[[ The data, beginning ]]
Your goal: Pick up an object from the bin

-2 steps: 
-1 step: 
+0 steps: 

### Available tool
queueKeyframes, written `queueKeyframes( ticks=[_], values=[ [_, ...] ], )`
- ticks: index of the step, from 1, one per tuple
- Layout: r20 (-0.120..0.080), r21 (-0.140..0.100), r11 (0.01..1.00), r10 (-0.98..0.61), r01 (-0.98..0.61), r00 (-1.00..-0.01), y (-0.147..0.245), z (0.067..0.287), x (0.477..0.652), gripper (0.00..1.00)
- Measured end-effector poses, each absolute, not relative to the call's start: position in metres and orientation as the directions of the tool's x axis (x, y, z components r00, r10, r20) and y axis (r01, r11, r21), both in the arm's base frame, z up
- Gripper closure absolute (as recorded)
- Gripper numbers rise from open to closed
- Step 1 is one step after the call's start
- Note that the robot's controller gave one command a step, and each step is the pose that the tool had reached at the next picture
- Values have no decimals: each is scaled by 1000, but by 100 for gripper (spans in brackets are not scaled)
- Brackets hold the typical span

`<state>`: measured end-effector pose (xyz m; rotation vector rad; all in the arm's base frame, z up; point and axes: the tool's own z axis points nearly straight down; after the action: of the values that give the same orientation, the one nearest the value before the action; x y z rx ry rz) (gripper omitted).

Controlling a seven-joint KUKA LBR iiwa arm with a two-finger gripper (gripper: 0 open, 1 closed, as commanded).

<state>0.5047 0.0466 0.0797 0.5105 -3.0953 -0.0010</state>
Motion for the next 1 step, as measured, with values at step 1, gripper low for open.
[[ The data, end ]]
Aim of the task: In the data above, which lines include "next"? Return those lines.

Response:
- Note that the robot's controller gave one command a step, and each step is the pose that the tool had reached at the next picture
Motion for the next 1 step, as measured, with values at step 1, gripper low for open.

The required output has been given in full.